Lässt man sich von der unter Juristen üblichen Gesetzestechnik nicht blenden, dann kann der Entwurf als ernstzunehmender Versuch betrachtet werden, ein Verfahren zu entwickeln, mit dem sich die Ernsthaftigkeit und Freiverantwortlichkeit eines Sterbewunsches so zweifelsfrei wie möglich ermitteln lassen. Dazu sieht der Entwurf regelhaft zwei Untersuchungen durch einen Facharzt für Psychiatrie und Psychotherapie im Abstand von mindestens drei Monaten vor. Mit ihnen soll sichergestellt werden, dass bei Menschen, die einen Sterbewunsch äußern, "keine die autonome Entscheidungsfindung beeinträchtigende psychische Erkrankung vorliegt" und ihr Sterbeverlangen nach "fachlicher Überzeugung freiwilliger, ernsthafter und dauerhafter Natur ist".
Umfassendes, ergebnisoffenes Beratungsgespräch vorgesehen
Ferner sieht der Entwurf ein dazwischenliegendes "individuell angepasstes, umfassendes und ergebnisoffenes Beratungsgespräch" vor, bei dem je nach Lebenssituation neben Ärzten auch Sucht- Schuldnerberater eingebunden werden können sollen. Dabei sollen nicht nur "Alternativen zur Selbsttötung", sondern auch "mögliche psychologische und physische Folgen eines fehlgeschlagenen Selbsttötungsversuchs sowie soziale Folgen einer durchgeführten Selbsttötung" besprochen werden. Das Verfahren soll verkürzt werden können, wenn der den Sterbewunsch Äußernde an "einer nicht heilbaren, fortschreitenden und weit fort geschrittenen Erkrankung bei einer zugleich begrenzten Lebenserwartung" leidet.
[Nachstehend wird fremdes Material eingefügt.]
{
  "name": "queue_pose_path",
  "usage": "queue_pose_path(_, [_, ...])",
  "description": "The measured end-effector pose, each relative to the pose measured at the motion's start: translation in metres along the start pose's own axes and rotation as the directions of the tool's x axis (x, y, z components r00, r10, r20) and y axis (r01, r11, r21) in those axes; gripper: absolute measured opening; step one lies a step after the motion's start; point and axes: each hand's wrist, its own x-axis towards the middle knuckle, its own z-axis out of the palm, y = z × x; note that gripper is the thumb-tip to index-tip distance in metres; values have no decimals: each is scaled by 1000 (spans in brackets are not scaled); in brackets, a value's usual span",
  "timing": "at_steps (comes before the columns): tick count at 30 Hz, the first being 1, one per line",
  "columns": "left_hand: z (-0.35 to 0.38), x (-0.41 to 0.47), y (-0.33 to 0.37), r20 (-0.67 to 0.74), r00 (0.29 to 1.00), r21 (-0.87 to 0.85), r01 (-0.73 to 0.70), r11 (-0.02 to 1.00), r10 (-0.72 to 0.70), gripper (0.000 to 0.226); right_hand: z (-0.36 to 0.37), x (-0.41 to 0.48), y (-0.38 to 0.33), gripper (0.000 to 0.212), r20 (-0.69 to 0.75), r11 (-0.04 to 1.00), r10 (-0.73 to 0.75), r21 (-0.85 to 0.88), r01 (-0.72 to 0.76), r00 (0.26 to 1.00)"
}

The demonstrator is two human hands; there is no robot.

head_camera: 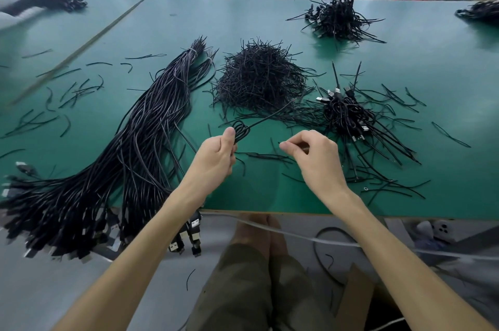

Des Weiteren verbietet ein neuer § 217a "Werbung für die Hilfe zur Selbsttötung". Absatz 1 schreibt vor: "Wer öffentlich in einer Versammlung oder durch das Verbreiten von Schriften seines Vermögensvorteils wegen in grob anstößiger Weise eigene oder fremde Hilfe zur Selbsttötung oder Mittel, Gegenstände oder Verfahren, die zur Selbsttötung geeignet sind, anbietet, ankündigt, anpreist, wird mit Freiheitsstrafe bis zu zwei Jahren oder mit Geldstrafe bestraft." Erhält der Entwurf die erforderliche Zahl an Unterstützern, könnte er bereits in der Sitzungswoche vom 14. bis 18. Februar in den Bundestag eingebracht werden.